O encontro irá reflectir os principais temas e desafios que orientam a actividade da comunidade científica portuguesa, juntando no mesmo fórum mais de 400 oradores, 6 sessões plenárias, 60 sessões paralelas, mais de 700 posters de alunos de doutoramento e milhares de participantes. Haverá ainda 50 demonstrações onde os participantes poderão conhecer, de uma forma prática e por vezes lúdica, projectos de investigação em curso. As sessões plenárias focam desafios específicos da ciência em Portugal e contam com a participação de figuras de referência, nacionais e estrangeiras.

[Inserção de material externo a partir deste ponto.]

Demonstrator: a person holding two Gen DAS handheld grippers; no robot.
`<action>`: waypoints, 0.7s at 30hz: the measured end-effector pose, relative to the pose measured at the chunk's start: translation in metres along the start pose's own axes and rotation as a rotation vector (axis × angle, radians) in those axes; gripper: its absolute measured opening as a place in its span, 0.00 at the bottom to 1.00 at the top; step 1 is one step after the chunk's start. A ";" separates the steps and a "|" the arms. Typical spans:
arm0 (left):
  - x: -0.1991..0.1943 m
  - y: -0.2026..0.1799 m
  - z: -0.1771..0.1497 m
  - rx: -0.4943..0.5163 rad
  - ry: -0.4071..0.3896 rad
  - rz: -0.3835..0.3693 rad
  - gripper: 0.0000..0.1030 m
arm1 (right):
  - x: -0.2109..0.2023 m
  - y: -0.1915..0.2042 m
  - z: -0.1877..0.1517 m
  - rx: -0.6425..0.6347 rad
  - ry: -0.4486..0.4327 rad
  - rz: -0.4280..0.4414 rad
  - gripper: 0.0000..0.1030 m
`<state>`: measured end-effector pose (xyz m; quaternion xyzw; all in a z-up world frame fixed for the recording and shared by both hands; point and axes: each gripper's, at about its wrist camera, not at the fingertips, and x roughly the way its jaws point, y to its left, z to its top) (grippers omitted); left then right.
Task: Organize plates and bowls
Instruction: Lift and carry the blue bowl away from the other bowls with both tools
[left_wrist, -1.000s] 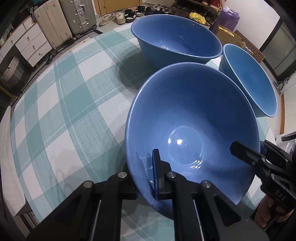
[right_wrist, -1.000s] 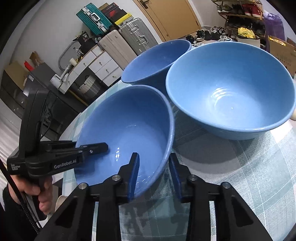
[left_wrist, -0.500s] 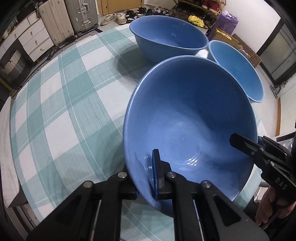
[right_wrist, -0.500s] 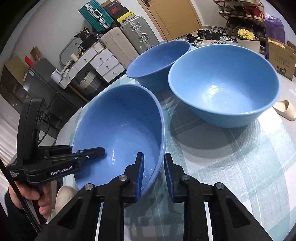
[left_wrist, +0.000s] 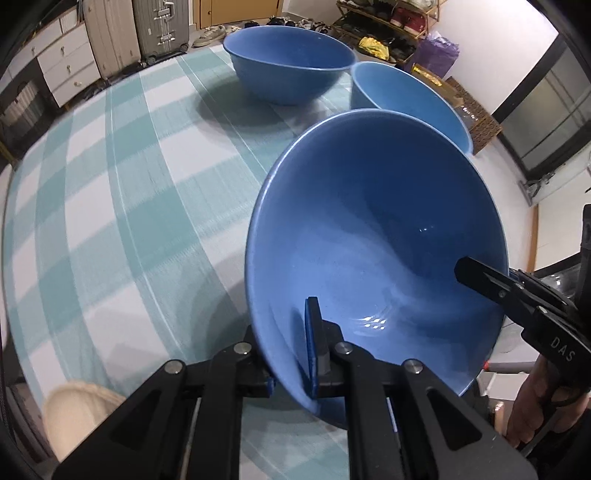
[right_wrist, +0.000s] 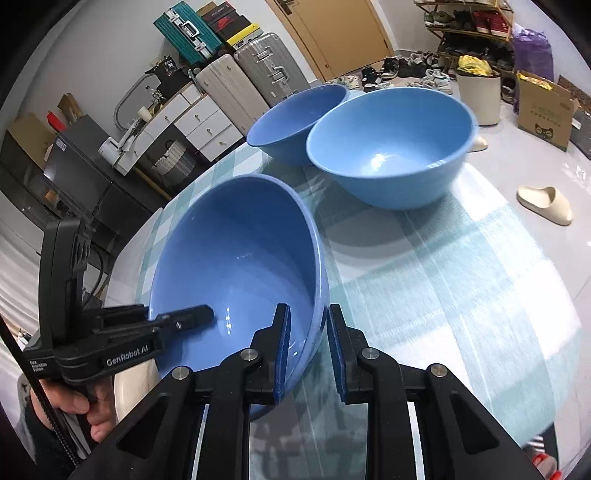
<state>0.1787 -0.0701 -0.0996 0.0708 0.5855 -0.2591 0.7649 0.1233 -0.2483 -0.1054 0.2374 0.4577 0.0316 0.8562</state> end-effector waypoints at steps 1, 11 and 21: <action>0.000 -0.003 -0.005 -0.003 0.000 -0.006 0.10 | -0.005 -0.003 -0.003 0.005 0.000 0.006 0.21; 0.001 -0.031 -0.041 -0.007 0.000 -0.022 0.10 | -0.037 -0.017 -0.045 0.023 0.008 -0.012 0.21; 0.008 -0.031 -0.056 -0.058 0.005 -0.062 0.12 | -0.038 -0.020 -0.049 0.037 0.032 -0.013 0.21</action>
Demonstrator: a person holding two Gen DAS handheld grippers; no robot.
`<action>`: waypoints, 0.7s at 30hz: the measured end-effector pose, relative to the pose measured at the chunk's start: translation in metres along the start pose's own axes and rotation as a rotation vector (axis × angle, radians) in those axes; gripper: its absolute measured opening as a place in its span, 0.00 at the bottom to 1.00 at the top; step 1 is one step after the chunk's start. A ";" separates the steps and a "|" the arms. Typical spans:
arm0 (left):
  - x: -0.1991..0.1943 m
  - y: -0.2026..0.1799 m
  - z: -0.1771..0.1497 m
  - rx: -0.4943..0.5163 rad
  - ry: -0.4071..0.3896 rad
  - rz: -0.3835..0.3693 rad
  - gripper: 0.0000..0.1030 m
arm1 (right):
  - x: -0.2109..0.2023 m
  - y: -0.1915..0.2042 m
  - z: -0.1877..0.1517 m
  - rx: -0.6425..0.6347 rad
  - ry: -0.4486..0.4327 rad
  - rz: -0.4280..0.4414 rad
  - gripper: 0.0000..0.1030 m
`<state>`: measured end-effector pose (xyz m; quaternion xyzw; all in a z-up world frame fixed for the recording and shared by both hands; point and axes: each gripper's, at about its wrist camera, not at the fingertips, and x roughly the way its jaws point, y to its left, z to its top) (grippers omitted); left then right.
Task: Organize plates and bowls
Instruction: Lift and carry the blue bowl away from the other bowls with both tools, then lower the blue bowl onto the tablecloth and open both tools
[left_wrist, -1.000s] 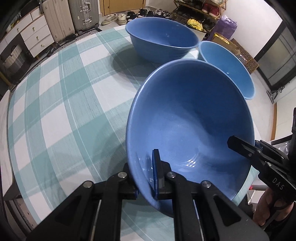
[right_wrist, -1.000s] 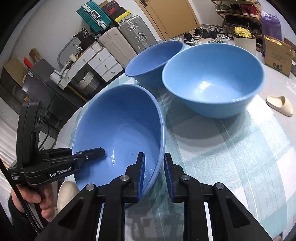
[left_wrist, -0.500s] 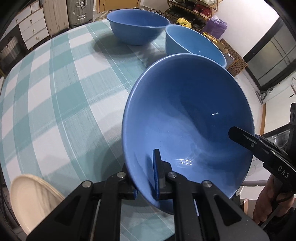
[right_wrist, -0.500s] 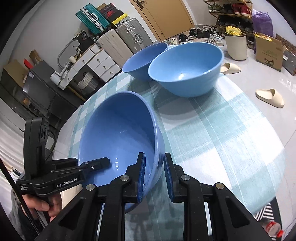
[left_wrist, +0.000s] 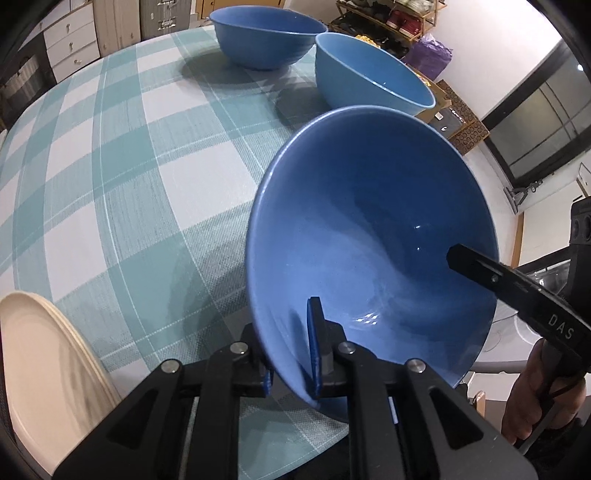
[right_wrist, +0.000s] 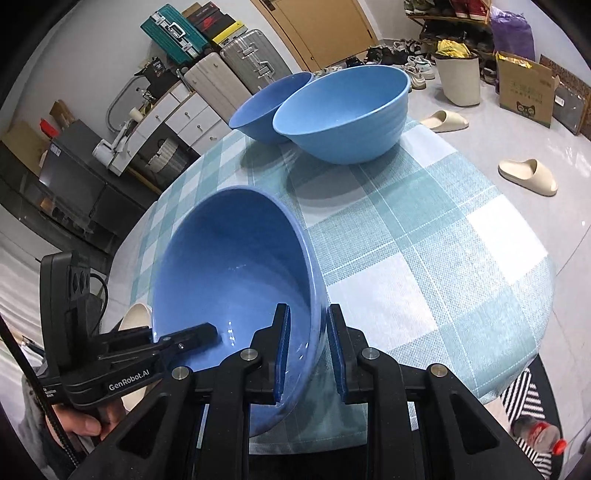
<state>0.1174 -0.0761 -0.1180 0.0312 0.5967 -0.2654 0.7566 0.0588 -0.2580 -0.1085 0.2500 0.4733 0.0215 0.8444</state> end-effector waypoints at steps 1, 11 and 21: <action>0.002 0.000 0.000 -0.002 0.004 0.003 0.12 | 0.001 0.000 0.002 0.000 0.001 0.002 0.21; 0.006 0.003 -0.001 -0.034 -0.002 -0.029 0.16 | 0.011 -0.003 0.009 0.009 0.038 -0.002 0.21; -0.020 0.016 0.000 -0.081 -0.115 0.013 0.32 | 0.004 0.001 0.015 -0.031 -0.015 -0.031 0.24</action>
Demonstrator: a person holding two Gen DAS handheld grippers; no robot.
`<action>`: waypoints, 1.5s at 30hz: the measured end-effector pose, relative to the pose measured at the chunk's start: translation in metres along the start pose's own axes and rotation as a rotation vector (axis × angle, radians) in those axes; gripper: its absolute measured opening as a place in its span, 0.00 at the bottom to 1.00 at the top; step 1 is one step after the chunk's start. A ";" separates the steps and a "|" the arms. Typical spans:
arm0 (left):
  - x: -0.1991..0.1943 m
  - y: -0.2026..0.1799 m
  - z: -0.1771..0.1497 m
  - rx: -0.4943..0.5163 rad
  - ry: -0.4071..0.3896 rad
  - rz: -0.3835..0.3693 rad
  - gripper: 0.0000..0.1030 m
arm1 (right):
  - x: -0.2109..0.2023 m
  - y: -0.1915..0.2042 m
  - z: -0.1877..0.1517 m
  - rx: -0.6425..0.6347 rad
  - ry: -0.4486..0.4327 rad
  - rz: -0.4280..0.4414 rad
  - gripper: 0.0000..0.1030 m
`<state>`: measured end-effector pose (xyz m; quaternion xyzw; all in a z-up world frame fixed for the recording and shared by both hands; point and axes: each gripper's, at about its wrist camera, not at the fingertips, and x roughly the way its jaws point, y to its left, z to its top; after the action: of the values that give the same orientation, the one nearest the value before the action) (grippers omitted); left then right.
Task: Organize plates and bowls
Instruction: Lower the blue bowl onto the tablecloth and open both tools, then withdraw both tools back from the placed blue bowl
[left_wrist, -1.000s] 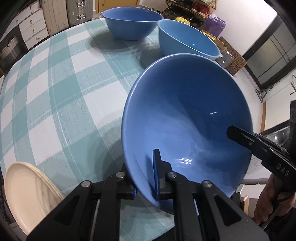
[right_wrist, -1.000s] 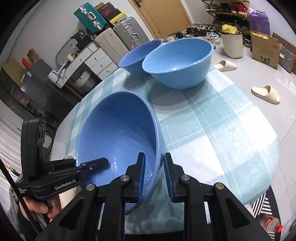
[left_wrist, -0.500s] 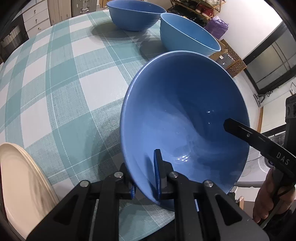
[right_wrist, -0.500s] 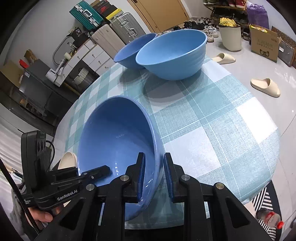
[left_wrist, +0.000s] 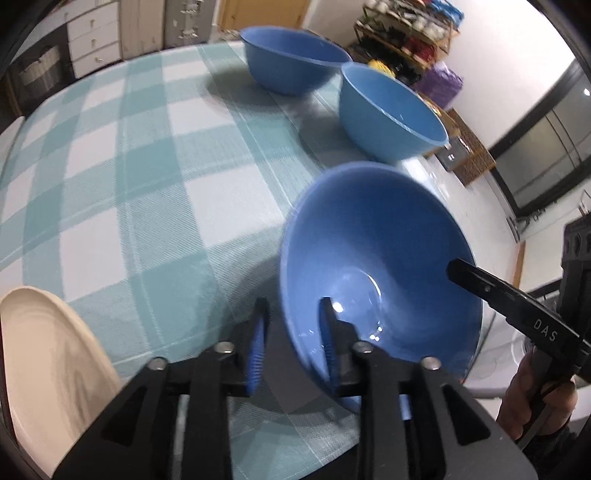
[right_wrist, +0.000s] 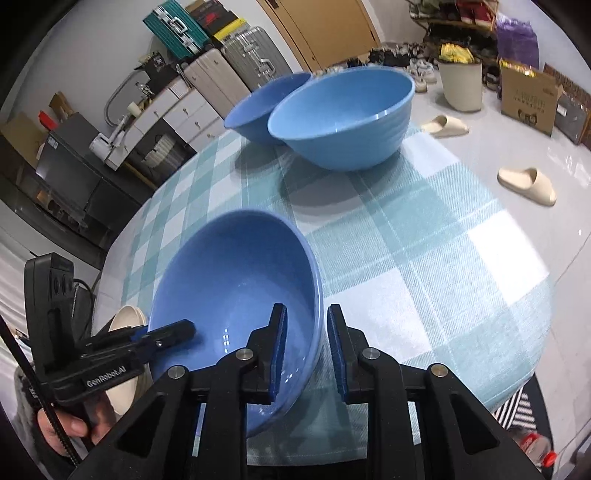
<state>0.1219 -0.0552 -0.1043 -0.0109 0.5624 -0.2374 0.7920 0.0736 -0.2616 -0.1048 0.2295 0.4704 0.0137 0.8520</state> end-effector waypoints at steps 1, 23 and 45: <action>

Consulte o programa detalhado.

A Ciência Viva participa em quatro sessões dedicadas ao espaço, ao turismo do conhecimento, à agricultura sustentável e às competências digitais. Também este ano algumas sessões científicas serão abertas por jovens estudantes que participaram em projectos e iniciativas Ciência Viva.

Este encontro anual, aberto a toda a comunidade científica, empresas, decisores políticos e ao público em geral tem entrada livre.

Reserve já o seu lugar.

A edição deste ano assinala os 50 anos da criação da Junta Nacional de Investigação Científica e Tecnológica e os 20 anos da Fundação para a Ciência e Tecnologia. Esta iniciativa conta com o apoio do Ministério da Ciência, Tecnologia e Ensino Superior, e é organizado pela Fundação para a Ciência e Tecnologia em colaboração com a Ciência Viva - Agência Nacional para a Cultura Científica e Tecnológica e a Comissão Parlamentar de Educação e Ciência. Tem como Comissário Luís Magalhães, que foi o 1.º Presidente da Fundação da Ciência e Tecnologia.